A saúde teve duas boas notícias. A primeira é que todo mundo descobriu a importância do SUS. Digo que o SUS é a maior parceria público-privada do mundo. No SUS, a saúde é pública, mas não é estatal, porque o SUS só funciona por causa dos hospitais filantrópicos, por causa das santas casas. Essa mistura de Estado com sociedade civil organizada faz o SUS funcionar. Precisamos melhorar a coordenação, e isso vamos fazer acabando com essa briga que o presidente da República teve com estados e municípios, vamos voltar a ter essa harmonia para coordenar melhor. A segunda boa notícia que aconteceu durante a pandemia foi o início da digitalização da saúde. Aprovamos a telemedicina, que os médicos eram contra. Precisamos acelerar o projeto de digitalização da saúde. Hoje, o seu exame tem um pedaço num laboratório, um pedaço de que você foi tomar a vacina no SUS, outro no hospital privado. Precisamos ter uma unificação desses bancos de dados para não ter desperdício de exame público, senão você pede cada vez mais exames. Vamos focar na saúde primária, principalmente na saúde preventiva, e essa é a importância do histórico eletrônico. O terceiro ponto é termos uma central única de monitoramento do SUS. Porque, por exemplo, você tem pressa em ter uma consulta com o oftalmologista. Aí, perto da sua casa não tem, mas se você andar dois quilômetros tem vaga. Essa digitalização do atendimento vai dar celeridade. Precisamos fazer com que a saúde sirva ao cidadão, e mensurar o resultado final. Vamos fazer essa mudança de cultura na saúde.

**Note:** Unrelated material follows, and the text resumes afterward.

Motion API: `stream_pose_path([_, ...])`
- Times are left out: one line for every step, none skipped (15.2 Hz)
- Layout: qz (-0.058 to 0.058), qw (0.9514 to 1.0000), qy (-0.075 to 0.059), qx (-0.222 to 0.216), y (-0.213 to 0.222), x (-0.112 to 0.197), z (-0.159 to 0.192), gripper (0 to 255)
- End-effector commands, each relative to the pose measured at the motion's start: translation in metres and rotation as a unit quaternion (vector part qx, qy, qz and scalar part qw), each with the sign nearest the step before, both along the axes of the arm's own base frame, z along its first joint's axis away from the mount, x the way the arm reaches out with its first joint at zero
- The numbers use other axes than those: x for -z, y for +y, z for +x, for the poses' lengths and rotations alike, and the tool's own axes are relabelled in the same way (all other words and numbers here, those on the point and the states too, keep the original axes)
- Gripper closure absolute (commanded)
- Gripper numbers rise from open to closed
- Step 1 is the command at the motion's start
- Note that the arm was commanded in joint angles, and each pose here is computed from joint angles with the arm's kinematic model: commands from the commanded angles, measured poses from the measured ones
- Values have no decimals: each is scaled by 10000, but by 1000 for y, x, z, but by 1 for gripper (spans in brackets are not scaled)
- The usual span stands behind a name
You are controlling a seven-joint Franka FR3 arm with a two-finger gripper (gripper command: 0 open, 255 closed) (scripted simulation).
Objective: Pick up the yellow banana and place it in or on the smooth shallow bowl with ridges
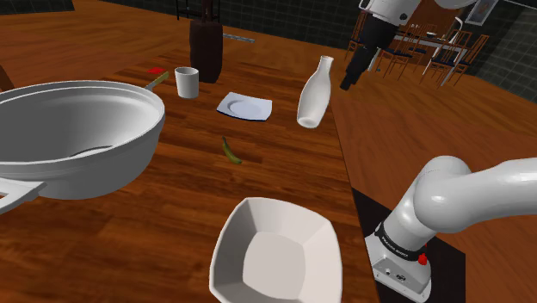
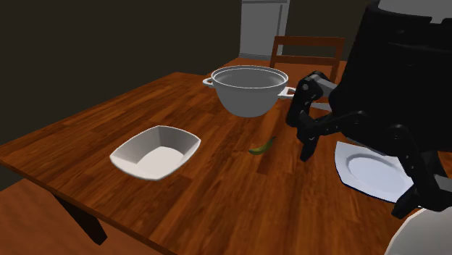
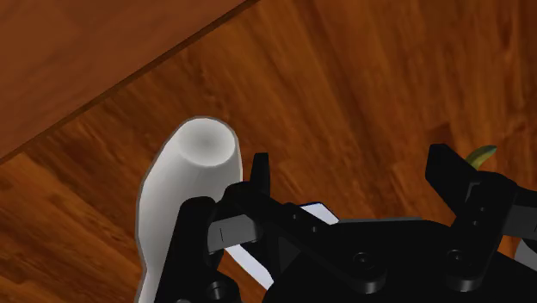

Em 2018, o presidente Jair Bolsonaro levou uma facada. Este ano, tivemos o assassinato do militante do PT que comemorava o aniversário. Ontem, houve um atentado contra Cristina Kirchner. Como analisa essa violência contra os políticos? O que é preciso fazer para que esse cenário não
se agrave?

Isso é reflexo da polarização. Perdemos a civilidade da política, civilidade de entendermos o outro como um adversário, mas não como um inimigo a ser eliminado. Temos divergências de ideia, porém isso não pode ser levado ao ponto de querer eliminar a pessoa. Então, isso mostra que a tensão política só diminuirá com um presidente capaz de pacificar o país. Coisa que será muito difícil com Lula e Bolsonaro.